Old question, but I actually think this answer is preferable. It has good precision and supports arguments of practically any size.

老问题,但我实际上认为这个答案更可取。它具有良好的精度并支持几乎任何大小的参数。

private static final double LOG10 = Math.log(10.0);

/**
 * Computes the natural logarithm of a BigDecimal 
 * 
 * @param val Argument: a positive BigDecimal
 * @return Natural logarithm, as in Math.log()
 */
public static double logBigDecimal(BigDecimal val) {
    return logBigInteger(val.unscaledValue()) + val.scale() * Math.log(10.0);
}

private static final double LOG2 = Math.log(2.0);

/**
 * Computes the natural logarithm of a BigInteger.

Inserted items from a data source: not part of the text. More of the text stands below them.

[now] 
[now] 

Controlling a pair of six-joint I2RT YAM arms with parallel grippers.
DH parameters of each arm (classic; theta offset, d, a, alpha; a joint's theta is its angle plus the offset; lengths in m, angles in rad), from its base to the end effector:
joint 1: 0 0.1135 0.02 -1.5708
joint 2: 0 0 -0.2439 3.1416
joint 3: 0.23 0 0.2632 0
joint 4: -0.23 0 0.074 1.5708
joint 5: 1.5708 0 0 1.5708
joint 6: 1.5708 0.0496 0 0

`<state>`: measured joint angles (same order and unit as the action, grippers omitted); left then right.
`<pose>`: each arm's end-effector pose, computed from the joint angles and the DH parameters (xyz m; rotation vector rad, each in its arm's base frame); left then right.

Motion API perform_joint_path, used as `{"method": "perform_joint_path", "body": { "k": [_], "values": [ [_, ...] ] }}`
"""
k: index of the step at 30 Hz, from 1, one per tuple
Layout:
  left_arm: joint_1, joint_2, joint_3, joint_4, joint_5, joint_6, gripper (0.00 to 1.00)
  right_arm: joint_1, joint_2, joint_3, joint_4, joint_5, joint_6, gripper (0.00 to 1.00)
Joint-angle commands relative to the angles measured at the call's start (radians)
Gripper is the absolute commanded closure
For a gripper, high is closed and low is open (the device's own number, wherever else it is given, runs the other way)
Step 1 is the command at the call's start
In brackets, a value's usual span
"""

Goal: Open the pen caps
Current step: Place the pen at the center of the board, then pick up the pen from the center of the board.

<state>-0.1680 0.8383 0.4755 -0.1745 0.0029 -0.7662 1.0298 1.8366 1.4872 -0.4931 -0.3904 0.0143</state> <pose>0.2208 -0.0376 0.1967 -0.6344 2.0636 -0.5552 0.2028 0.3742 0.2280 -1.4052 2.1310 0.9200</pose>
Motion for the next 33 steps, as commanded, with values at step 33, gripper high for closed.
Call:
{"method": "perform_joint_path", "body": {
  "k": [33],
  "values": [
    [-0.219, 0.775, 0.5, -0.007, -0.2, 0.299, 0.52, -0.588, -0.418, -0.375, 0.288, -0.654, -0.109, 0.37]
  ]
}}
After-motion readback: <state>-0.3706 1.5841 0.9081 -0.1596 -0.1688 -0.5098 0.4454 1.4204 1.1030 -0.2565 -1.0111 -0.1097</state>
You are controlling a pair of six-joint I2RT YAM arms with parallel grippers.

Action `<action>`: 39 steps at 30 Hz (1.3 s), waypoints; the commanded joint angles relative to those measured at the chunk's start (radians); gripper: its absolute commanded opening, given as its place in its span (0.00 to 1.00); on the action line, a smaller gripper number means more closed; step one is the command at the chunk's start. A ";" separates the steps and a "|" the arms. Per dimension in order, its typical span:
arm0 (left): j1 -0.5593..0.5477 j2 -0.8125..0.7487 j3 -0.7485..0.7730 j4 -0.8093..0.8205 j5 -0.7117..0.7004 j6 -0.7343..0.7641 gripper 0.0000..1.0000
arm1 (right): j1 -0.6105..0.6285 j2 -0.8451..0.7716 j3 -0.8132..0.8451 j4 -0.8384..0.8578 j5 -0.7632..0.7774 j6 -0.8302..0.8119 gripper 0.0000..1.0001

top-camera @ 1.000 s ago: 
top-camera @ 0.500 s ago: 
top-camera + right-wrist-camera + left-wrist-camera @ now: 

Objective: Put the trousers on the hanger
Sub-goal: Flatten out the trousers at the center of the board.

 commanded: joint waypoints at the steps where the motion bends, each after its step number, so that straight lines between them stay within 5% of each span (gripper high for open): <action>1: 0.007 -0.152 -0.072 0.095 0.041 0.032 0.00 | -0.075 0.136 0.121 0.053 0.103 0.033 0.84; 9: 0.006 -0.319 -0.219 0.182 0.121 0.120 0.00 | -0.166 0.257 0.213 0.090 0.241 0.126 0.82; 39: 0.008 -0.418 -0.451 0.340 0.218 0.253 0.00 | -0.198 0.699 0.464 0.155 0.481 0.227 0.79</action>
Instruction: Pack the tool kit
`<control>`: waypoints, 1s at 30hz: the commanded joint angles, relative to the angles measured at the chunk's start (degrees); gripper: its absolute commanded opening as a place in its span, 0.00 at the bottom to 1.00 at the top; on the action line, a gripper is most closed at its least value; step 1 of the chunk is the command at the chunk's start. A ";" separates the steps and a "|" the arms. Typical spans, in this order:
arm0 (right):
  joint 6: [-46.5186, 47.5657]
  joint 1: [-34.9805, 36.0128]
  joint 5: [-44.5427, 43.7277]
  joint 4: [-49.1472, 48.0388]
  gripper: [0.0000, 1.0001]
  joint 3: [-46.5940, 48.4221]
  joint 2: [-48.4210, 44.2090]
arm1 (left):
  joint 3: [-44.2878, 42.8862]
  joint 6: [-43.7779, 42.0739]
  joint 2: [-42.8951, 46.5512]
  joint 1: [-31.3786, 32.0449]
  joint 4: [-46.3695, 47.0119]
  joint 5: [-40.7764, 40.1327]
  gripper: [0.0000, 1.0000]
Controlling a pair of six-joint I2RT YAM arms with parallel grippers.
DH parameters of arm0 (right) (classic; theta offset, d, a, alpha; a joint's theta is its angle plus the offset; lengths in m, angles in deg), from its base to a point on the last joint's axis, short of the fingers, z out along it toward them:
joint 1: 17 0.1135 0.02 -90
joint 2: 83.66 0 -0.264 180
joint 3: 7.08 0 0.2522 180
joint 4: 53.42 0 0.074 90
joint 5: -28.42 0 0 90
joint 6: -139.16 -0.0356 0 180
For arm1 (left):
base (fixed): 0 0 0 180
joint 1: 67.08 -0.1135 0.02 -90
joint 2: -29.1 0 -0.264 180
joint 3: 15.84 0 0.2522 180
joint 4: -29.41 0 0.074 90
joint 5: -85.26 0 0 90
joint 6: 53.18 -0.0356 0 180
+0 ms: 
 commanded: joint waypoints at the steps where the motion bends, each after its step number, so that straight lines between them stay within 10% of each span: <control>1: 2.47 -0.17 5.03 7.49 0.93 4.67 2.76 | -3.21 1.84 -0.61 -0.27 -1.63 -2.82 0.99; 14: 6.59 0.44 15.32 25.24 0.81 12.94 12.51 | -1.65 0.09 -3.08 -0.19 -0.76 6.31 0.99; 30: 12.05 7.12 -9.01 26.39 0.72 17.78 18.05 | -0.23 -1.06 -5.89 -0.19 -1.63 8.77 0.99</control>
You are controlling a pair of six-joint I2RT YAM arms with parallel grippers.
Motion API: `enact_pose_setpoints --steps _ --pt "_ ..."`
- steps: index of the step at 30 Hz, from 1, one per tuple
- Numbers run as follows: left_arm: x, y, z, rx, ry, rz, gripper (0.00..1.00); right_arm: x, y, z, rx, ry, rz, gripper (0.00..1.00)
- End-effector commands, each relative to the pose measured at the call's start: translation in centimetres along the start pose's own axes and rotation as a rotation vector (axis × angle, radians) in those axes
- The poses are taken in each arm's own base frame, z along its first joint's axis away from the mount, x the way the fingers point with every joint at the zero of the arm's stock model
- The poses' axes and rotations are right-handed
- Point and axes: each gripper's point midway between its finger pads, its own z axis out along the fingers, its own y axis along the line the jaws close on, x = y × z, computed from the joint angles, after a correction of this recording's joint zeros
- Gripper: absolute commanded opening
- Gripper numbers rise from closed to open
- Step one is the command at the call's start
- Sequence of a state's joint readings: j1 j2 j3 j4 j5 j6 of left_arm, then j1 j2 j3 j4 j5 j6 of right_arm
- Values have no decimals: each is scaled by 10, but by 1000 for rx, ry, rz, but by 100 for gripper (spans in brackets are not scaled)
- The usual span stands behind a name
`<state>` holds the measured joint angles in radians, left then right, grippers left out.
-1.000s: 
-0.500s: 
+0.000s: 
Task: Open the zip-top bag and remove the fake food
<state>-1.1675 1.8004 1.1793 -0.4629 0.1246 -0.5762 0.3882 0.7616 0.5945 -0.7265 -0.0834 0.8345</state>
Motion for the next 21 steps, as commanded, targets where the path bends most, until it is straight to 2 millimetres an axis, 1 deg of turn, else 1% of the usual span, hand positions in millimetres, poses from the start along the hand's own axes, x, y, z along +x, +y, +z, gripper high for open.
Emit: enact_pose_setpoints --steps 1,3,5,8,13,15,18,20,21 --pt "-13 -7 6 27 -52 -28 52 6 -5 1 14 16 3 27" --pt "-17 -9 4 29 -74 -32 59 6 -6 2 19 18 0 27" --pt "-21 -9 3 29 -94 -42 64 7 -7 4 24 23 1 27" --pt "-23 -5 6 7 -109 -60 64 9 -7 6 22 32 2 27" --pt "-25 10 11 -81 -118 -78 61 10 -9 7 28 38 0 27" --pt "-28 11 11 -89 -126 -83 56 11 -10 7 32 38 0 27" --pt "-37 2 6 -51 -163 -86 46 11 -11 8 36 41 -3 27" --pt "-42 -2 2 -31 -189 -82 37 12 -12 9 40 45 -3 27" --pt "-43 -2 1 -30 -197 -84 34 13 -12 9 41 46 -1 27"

Works for really big
 * integers (practically unlimited)
 * 
 * @param val Argument, positive integer
 * @return Natural logarithm, as in <tt>Math.log()</tt>
 */
public static double logBigInteger(BigInteger val) {
    int blex = val.bitLength() - 1022; // any value in 60..1023 is ok
    if (blex > 0)
        val = val.shiftRight(blex);
    double res = Math.log(val.doubleValue());
    return blex > 0 ? res + blex * LOG2 : res;
}

The core logic (logBigIntegermethod) is copied from this other answerof mine.

核心逻辑(logBigInteger方法)是从我的另一个答案中复制的。